A second and highly likely role for modified histones is in the recruitment of other transcriptional factors or cofactors. While there is yet no information regarding factors that recognize acetylated or methylated histones in p53-dependent transcription, precedent from other studies argues strongly for this probability. Thus, H3-K9 methylation potentiates chromatin condensation and silencing through its ability to bind HP1 (reviewed in Sims et al. [2003]). In relation to gene activation events, K4- or K20- methylated H3 provides part of a binding site for the ATP-dependent chromatin remodeling complex BRAHMA and a mark for long-term maintenance of a transcriptionally active state (Beisel et al., 2002). Similarly, activation of the IFN- promoter has been reported to involve stepwise acetylation of H4 and H3 residues that are involved, respectively, in recruitment of the SWI/SNF and TFIID complexes—potentially through interactions of acetylated lysines with bromodomain containing components of the complexes (Agalioti et al., 2002).

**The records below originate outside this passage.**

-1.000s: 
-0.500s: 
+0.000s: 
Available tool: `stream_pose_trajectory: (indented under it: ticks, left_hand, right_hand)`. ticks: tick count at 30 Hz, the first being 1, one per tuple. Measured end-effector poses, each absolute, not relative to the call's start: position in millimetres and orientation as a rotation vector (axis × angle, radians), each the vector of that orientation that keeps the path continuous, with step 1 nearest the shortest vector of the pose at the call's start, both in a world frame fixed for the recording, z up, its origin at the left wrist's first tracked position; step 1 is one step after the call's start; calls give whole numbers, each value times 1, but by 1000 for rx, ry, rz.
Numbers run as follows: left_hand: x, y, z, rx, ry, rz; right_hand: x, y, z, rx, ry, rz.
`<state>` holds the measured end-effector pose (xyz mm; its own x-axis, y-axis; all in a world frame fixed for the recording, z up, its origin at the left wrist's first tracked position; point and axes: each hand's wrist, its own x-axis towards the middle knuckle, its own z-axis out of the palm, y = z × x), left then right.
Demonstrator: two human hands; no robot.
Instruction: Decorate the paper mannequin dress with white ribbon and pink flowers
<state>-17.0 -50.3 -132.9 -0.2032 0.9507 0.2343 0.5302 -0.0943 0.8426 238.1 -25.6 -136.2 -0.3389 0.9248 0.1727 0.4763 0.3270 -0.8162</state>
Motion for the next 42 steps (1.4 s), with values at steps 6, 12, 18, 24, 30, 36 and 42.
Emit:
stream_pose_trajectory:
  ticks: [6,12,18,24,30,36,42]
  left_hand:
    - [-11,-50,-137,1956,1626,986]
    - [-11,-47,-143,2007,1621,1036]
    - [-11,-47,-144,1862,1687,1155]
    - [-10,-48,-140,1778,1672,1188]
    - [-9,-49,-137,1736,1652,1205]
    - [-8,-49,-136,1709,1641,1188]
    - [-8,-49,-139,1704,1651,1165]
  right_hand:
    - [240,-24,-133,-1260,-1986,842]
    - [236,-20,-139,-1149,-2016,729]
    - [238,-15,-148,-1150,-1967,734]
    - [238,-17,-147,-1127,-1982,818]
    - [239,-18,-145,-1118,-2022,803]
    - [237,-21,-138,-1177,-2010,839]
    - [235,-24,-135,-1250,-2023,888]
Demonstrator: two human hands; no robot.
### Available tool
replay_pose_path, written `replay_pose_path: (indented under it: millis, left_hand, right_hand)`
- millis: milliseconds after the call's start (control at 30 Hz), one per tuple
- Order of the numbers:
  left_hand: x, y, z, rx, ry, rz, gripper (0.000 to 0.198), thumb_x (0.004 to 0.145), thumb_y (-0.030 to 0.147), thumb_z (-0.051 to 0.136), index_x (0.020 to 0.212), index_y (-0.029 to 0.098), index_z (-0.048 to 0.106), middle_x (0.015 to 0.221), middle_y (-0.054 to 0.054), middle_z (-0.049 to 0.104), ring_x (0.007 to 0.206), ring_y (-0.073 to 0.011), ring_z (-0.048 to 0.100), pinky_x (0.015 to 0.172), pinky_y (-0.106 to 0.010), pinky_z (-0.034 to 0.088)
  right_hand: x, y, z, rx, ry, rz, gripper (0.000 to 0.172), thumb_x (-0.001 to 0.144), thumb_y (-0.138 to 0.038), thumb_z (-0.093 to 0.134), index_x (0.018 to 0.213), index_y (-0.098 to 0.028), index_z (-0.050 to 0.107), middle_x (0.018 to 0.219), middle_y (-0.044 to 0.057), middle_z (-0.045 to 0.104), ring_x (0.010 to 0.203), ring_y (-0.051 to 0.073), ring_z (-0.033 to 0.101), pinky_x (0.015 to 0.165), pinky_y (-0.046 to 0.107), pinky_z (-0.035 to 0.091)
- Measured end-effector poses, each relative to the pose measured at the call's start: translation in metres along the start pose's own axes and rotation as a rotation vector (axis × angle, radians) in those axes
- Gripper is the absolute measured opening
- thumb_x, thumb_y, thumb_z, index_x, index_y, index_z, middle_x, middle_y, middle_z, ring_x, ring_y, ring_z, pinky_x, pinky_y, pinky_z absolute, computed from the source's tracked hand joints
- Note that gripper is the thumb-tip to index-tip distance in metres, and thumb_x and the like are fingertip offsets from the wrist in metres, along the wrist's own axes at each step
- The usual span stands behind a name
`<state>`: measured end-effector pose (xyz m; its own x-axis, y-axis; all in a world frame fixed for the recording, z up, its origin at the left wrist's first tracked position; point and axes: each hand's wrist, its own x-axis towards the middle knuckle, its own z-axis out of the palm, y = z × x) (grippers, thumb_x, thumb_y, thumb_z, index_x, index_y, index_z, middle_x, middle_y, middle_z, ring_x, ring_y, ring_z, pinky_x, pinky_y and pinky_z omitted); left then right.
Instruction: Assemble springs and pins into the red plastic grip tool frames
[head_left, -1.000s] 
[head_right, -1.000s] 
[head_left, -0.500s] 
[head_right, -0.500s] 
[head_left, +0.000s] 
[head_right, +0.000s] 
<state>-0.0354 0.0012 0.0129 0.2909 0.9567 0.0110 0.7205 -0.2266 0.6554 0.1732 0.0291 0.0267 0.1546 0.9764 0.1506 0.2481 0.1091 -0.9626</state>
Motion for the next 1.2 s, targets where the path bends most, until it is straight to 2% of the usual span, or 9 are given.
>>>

Histone methylation might also facilitate transcriptional activation by antagonizing the association of (co)repressors, as suggested by recent reports that H3-K4 methylation can indirectly enhance H3 acetylation by blocking association of the histone deacetylase-containing NURD complex with the H3 tail (Nishioka et al. 2002 and Zegerman et al. 2002). Consistent with this possibility for p53-dependent transcription of the GADD45 gene, H3-K4 methylation is coincident with GCN5 recruitment and H3 acetylation after UV irradiation (Figure 7). Thus, an H3-K4 methylation-mediated dissociation of an HDAC complex might conceivably result in enhanced H3 acetylation and consequent promotion of CARM1-mediated H3-R17 methylation. However, the ability of an N-terminal p53 mutant to enhance both H3 acetylation and H3-R17 methylation in the absence of H3-K4 methylation (Figure 6C) argues against this possibility for the GADD45 gene.

Since our analyses have been restricted to the GADD45 gene, future studies must determine the extent to which the cofactors and mechanisms described here pertain to other p53-responsive genes. It is likely that cofactor usage and mechanisms will vary for different stress responses and promoters, as recently reported by Espinosa et al. (2003).